Our historical society has, over many years, interviewed and recorded dozens of the elderly residents of the town. Their recollections begin in the 1920s. The interviewers are mostly interested in family history, but occasionally they ask questions about the state of the natural world in the town a century ago. “Did you see many bears?” The answer is invariably no. In fact, they remember very little wildlife present at all. The record of the annual report suggests that their parents’ and grandparents’ generation shot or trapped thousands of animals, and vintage photographs reveal that there was very little in the way of habitat available.
The annual reports from the 1870s and 1880s include payments for bounties on hawks, crows, foxes, and one “wild cat” (bobcat). Starting in the 1890s though the bounties were mostly for “hedgehogs,” the regional vernacular name for porcupines. This was a state program. Bounty hunters were paid by individual selectmen who were then reimbursed from the state treasury.
The National Park Service (nps.gov) has a nice online summary of the 19th century conservation movement. They note that bird conservation began in earnest in the 1870s with the founding of sportsmen’s organizations. George Bird Grinnell, who worked for the magazine Forest and Stream, wrote an editorial in 1886 that invited readers to pledge not to harm any birds. Within the first year he got over 39,000 signatures. A club called the Audubon Society formed but disbanded quickly, as the tiny staff could not handle the volume of interest.
In 1896 Harriet Lawrence Hemenway and Minna Hall, two Boston Brahmins, founded the Massachusetts Audubon Society. Its initial focus was on ending the use of heron and egret feathers in the fashion industry. Twenty years earlier, another Boston Brahmin, Charles Sprague Sargent was employed by the federal government to survey the nation’s forests. His report appeared as part of the U.S. Census of 1880. The gist of the report was that the forests of the United States were very fragmented and not very good habitat.
The NPS summary of early 20th century conservation reads, in part: “In 1900, the Lacey Act became the first federal legislation outlawing interstate shipment of birds killed in violation of state laws. In 1903, President Theodore Roosevelt established the first Federal wildlife refuge for the protection of waterfowl, Pelican Island in Florida. By the end of Theodore Roosevelt’s presidency [1909], over 50 additional refuges had been established. In 1913, the signing of the Migratory Bird Treaty gave the Federal government primary jurisdiction over migratory birds, superseding state laws. With this law, the Federal Government became the primary protector of waterfowl.”

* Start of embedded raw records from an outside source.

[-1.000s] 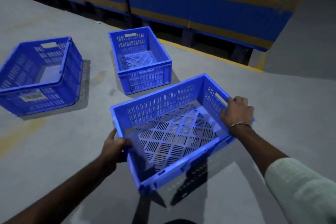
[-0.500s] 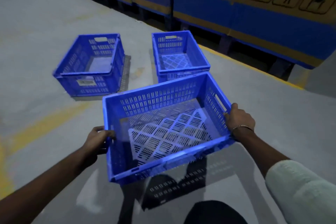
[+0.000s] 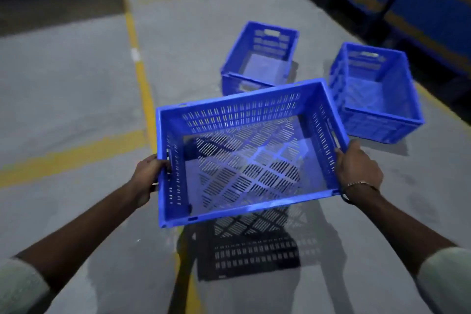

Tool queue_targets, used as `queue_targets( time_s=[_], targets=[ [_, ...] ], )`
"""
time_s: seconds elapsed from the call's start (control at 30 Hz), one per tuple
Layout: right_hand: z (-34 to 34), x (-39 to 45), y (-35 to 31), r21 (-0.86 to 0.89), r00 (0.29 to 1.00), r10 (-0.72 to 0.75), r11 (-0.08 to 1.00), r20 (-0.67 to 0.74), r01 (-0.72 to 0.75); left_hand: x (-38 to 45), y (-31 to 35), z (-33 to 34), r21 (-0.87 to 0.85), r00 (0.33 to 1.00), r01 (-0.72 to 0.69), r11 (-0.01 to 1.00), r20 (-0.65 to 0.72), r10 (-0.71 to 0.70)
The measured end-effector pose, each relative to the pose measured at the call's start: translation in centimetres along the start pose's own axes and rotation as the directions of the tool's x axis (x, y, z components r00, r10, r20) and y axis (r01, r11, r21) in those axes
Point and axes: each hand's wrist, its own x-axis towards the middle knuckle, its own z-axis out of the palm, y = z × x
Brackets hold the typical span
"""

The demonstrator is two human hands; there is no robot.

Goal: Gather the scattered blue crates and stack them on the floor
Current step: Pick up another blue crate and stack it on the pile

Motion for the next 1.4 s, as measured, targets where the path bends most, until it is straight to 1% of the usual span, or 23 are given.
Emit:
queue_targets(
  time_s=[0.13, 0.27, 0.37, 0.47, 0.53, 0.67, 0.77, 0.83, 0.93, 1.03, 1.1, 1.3, 1.4],
  targets=[
    [-4.4, -3.7, -10.9, -0.002, 0.989, -0.133, 0.991, 0.061, 0.133, -5.7, 0.4, -11.2, -0.116, 0.985, 0.103, 0.988, -0.126, -0.118],
    [-8.3, -8.0, -21.5, 0.011, 0.953, -0.277, 0.961, 0.126, 0.278, -11.0, 0.5, -22.1, -0.209, 0.954, 0.129, 0.969, -0.242, -0.179],
    [-11.2, -11.6, -28.8, 0.008, 0.914, -0.360, 0.931, 0.186, 0.365, -15.9, 0.5, -29.5, -0.269, 0.915, 0.125, 0.955, -0.341, -0.216],
    [-14.7, -15.4, -36.0, 0.044, 0.854, -0.462, 0.884, 0.240, 0.466, -21.7, 0.7, -36.4, -0.297, 0.866, 0.112, 0.948, -0.439, -0.240],
    [-17.3, -18.0, -40.7, 0.068, 0.806, -0.531, 0.843, 0.262, 0.533, -25.8, 0.6, -40.9, -0.337, 0.834, 0.120, 0.934, -0.476, -0.279],
    [-21.6, -23.5, -49.7, 0.127, 0.698, -0.662, 0.744, 0.272, 0.656, -33.7, -0.4, -48.3, -0.456, 0.788, 0.099, 0.885, -0.507, -0.349],
    [-23.0, -28.3, -56.3, 0.166, 0.625, -0.730, 0.677, 0.276, 0.717, -38.3, -2.4, -53.0, -0.557, 0.749, 0.075, 0.827, -0.516, -0.416],
    [-23.2, -31.2, -59.8, 0.195, 0.576, -0.768, 0.633, 0.280, 0.749, -40.7, -4.1, -55.6, -0.600, 0.727, 0.033, 0.799, -0.534, -0.431],
    [-23.1, -35.8, -64.9, 0.233, 0.494, -0.820, 0.560, 0.288, 0.795, -44.3, -6.7, -60.0, -0.651, 0.715, -0.099, 0.753, -0.572, -0.401],
    [-23.3, -40.5, -70.1, 0.249, 0.444, -0.854, 0.507, 0.271, 0.825, -46.9, -8.5, -64.5, -0.715, 0.713, -0.212, 0.666, -0.579, -0.394],
    [-23.4, -43.6, -73.9, 0.274, 0.419, -0.874, 0.477, 0.247, 0.835, -47.8, -9.5, -67.1, -0.730, 0.691, -0.271, 0.627, -0.601, -0.401],
    [-24.2, -51.6, -85.2, 0.284, 0.339, -0.922, 0.381, 0.185, 0.880, -49.9, -11.7, -74.3, -0.706, 0.604, -0.357, 0.612, -0.674, -0.424],
    [-23.8, -54.7, -90.6, 0.280, 0.273, -0.949, 0.309, 0.159, 0.909, -49.7, -12.5, -77.6, -0.718, 0.595, -0.426, 0.551, -0.681, -0.428]
  ],
)
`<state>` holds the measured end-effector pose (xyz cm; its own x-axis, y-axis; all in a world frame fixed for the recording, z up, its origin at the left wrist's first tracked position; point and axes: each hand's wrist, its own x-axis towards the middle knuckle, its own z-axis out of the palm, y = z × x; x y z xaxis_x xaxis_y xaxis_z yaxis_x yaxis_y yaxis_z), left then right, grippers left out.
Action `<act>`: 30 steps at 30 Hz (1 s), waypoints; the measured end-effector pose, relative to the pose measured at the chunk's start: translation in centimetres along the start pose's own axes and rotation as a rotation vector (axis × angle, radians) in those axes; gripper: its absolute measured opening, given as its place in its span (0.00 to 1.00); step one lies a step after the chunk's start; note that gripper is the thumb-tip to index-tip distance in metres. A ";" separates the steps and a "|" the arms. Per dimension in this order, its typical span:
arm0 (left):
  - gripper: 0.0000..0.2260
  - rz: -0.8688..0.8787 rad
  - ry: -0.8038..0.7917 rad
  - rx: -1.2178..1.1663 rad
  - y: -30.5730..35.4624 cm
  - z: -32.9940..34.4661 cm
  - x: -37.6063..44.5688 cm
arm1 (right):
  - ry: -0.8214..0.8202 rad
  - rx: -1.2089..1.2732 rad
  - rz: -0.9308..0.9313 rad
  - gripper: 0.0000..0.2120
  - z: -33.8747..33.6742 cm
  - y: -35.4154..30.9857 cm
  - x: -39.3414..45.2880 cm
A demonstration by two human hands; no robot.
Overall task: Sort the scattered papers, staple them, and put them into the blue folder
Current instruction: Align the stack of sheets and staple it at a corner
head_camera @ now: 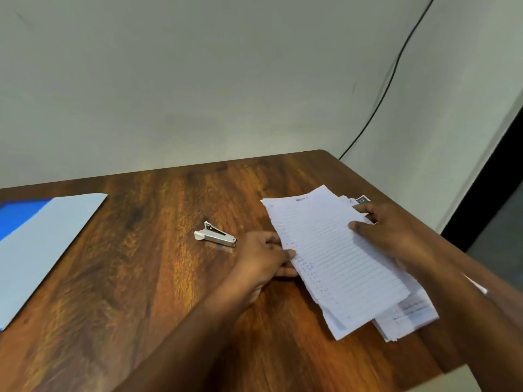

Although the Migratory Bird Treaty protected waterfowl, it also protected migrating raptors (and songbirds) as well. I remember the first time I went to Derby Hill near Oswego, N.Y. to watch the spring hawk migration. I had always seen raptors one at a time; suddenly there were hundreds or even thousands in the air above me. The more famous Hawk Mountain in Pennsylvania is a place to see the fall migration. Formerly a popular place to shoot raptors, it became a sanctuary in 1934. This year the observers there began counting on August 15. Our regional hotspot is Pack Monadnock in Peterborough, 11 miles east of Mount Monadnock in Jaffrey. The Harris Center for Conservation Education runs the raptor observatory there. The daily observations are posted at hawkcount.org. Theirs began on August 20.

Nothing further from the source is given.